小説「失踪」の一篇

 わたくしはこの夏のはじめに稿を起した小説「失踪」の一篇を今日《こんにち》に至るまでまだ書き上げずにいるのである。今夜お雪が「三月《みつき》になるわねえ。」と言ったことから思合せると、起稿の日はそれよりも猶以前であった。草稿の末節は種田順平が貸間の暑さに或夜同宿の女給すみ子を連れ、白髯橋の上で涼みながら、行末の事を語り合うところで終っているので、わたくしは堤を曲らず、まっすぐに橋をわたって欄干に身を倚《よ》せて見た。 最初「失踪」の布局を定める時、わたくしはその年二十四になる女給すみ子と、其年五十一になる種田の二人が手軽く情交を結ぶことにしたのであるが、筆を進めるにつれて、何やら不自然であるような気がし出したため、折からの炎暑と共に、それなり中休みをしていたのである。 然るに今、わたくしは橋の欄干に凭《もた》れ、下流《かわしも》の公園から音頭踊《おんどおどり》の音楽と歌声との響いて来るのを聞きながら、先程お雪が二階の窓にもたれて「三月になるわネエ。

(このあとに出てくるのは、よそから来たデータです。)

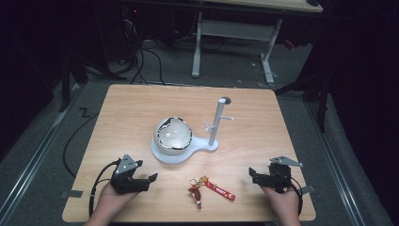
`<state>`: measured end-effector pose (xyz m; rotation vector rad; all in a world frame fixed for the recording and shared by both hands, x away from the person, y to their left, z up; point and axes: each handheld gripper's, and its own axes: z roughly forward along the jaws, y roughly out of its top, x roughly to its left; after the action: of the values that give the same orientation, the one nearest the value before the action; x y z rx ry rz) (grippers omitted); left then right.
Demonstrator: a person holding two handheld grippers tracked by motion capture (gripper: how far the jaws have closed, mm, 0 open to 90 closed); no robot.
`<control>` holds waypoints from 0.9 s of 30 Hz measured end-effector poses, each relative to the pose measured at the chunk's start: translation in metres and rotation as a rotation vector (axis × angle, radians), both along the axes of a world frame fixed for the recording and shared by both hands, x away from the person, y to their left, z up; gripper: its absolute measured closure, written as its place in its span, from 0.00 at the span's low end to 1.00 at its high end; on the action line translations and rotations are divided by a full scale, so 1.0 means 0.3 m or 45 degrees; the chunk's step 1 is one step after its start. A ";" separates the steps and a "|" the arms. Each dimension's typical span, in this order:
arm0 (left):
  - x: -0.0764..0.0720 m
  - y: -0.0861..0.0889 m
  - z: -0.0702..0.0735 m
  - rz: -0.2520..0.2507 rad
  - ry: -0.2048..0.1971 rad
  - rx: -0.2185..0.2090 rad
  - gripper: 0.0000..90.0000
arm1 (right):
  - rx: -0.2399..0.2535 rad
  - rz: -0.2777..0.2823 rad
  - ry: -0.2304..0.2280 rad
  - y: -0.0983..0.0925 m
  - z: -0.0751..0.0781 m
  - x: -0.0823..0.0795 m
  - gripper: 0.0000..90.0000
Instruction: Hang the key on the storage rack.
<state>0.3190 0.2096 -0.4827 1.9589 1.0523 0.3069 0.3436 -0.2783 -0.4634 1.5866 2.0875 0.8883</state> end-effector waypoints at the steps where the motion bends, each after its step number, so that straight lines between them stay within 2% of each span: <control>1: 0.000 0.000 0.000 0.000 0.000 0.000 0.24 | 0.000 0.000 0.000 0.000 0.000 0.000 0.04; 7: 0.014 -0.020 0.003 -0.027 -0.004 0.004 0.24 | -0.007 0.008 -0.007 -0.024 0.014 -0.022 0.06; 15: 0.008 -0.018 0.005 -0.030 -0.009 0.023 0.23 | -0.015 0.050 -0.017 -0.012 0.022 -0.022 0.06; 20: -0.008 0.004 0.006 -0.012 -0.020 0.032 0.22 | -0.017 0.101 -0.040 0.022 0.040 -0.020 0.14; 22: -0.010 0.008 0.006 -0.008 -0.021 0.033 0.22 | -0.028 0.124 -0.063 0.042 0.048 -0.023 0.15; 27: -0.025 0.029 0.000 0.005 -0.014 0.046 0.22 | -0.069 0.199 -0.069 0.085 0.052 -0.019 0.16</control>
<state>0.3114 0.2184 -0.4828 1.9851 1.0506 0.3407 0.3380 -0.2526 -0.4476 1.3720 2.2011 0.9078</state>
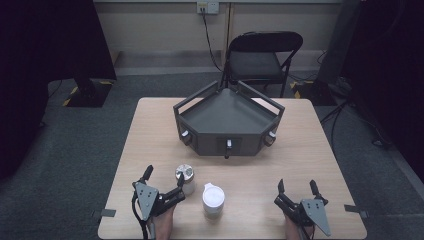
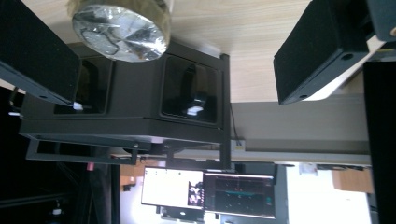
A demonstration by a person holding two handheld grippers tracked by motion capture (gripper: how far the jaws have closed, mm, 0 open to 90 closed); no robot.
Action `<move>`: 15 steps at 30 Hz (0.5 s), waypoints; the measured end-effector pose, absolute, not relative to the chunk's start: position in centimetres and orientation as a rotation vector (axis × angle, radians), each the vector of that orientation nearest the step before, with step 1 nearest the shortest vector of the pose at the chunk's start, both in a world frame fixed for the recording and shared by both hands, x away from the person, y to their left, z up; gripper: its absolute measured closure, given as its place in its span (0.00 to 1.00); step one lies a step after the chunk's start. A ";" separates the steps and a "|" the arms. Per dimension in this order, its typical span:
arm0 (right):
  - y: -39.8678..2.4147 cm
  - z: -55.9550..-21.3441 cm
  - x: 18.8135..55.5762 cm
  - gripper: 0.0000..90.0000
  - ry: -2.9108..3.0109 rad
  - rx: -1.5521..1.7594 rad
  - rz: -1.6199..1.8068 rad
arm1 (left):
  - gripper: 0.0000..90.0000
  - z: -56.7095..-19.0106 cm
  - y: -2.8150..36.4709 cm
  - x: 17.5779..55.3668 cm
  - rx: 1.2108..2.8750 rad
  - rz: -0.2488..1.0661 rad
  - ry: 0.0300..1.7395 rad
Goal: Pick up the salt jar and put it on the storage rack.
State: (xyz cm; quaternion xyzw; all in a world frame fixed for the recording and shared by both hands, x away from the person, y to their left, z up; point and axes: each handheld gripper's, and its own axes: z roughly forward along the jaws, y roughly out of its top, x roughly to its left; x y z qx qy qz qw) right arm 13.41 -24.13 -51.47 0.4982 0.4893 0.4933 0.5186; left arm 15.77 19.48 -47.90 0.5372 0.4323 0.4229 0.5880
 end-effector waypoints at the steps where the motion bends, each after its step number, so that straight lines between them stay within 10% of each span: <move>1: -24.1 -51.5 13.4 0.02 1.174 1.196 1.183 | 0.00 -47.8 19.4 15.9 1.261 0.983 1.004; 15: -24.1 -51.5 13.4 0.02 1.172 1.195 1.182 | 0.06 -48.1 18.5 17.5 1.364 0.921 0.976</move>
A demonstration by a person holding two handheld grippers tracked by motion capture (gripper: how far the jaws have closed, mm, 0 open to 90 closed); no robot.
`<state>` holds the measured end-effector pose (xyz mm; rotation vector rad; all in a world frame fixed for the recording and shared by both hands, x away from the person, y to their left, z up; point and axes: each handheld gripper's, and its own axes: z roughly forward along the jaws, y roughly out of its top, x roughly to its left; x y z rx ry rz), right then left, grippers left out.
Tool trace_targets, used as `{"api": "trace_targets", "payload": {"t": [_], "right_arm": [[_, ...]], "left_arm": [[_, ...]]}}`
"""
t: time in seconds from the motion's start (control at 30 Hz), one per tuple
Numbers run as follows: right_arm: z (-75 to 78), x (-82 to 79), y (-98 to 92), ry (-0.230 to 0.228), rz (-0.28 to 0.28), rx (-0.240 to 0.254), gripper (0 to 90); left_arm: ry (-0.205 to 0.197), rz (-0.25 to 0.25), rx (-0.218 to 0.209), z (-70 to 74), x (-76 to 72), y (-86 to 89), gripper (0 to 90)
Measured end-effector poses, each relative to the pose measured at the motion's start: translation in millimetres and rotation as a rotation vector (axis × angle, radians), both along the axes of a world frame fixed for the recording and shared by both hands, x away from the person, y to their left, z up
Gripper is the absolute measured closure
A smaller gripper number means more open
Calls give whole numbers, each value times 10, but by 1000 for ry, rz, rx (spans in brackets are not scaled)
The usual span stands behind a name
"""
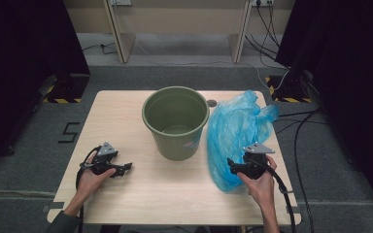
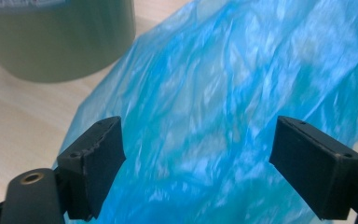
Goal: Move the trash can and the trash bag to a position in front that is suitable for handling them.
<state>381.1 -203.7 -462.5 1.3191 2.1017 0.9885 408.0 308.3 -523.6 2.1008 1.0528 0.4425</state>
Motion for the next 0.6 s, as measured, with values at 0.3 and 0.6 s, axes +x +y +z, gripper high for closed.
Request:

」といった時の語調や様子を思返すと、すみ子と種田との情交は決して不自然ではない。作者が都合の好いように作り出した脚色として拆《しりぞ》けるにも及ばない。最初の立案を中途で変える方が却てよからぬ結果を齎《もたら》すかも知れないと云う心持にもなって来る。 雷門から円タクを傭《やと》って家に帰ると、いつものように顔を洗い髪を掻直した後、すぐさま硯《すずり》の傍《そば》の香炉《こうろ》に香を焚いた。そして中絶した草稿の末節をよみ返して見る。

「あすこに見えるのは、あれは何だ。工場《こうば》か。」「瓦斯《ガス》会社か何《なん》かだわ。あの辺はむかし景色のいいところだったんですってね。小説でよんだわ。」「歩いて見ようか。まだそんなに晩《おそ》かアない。」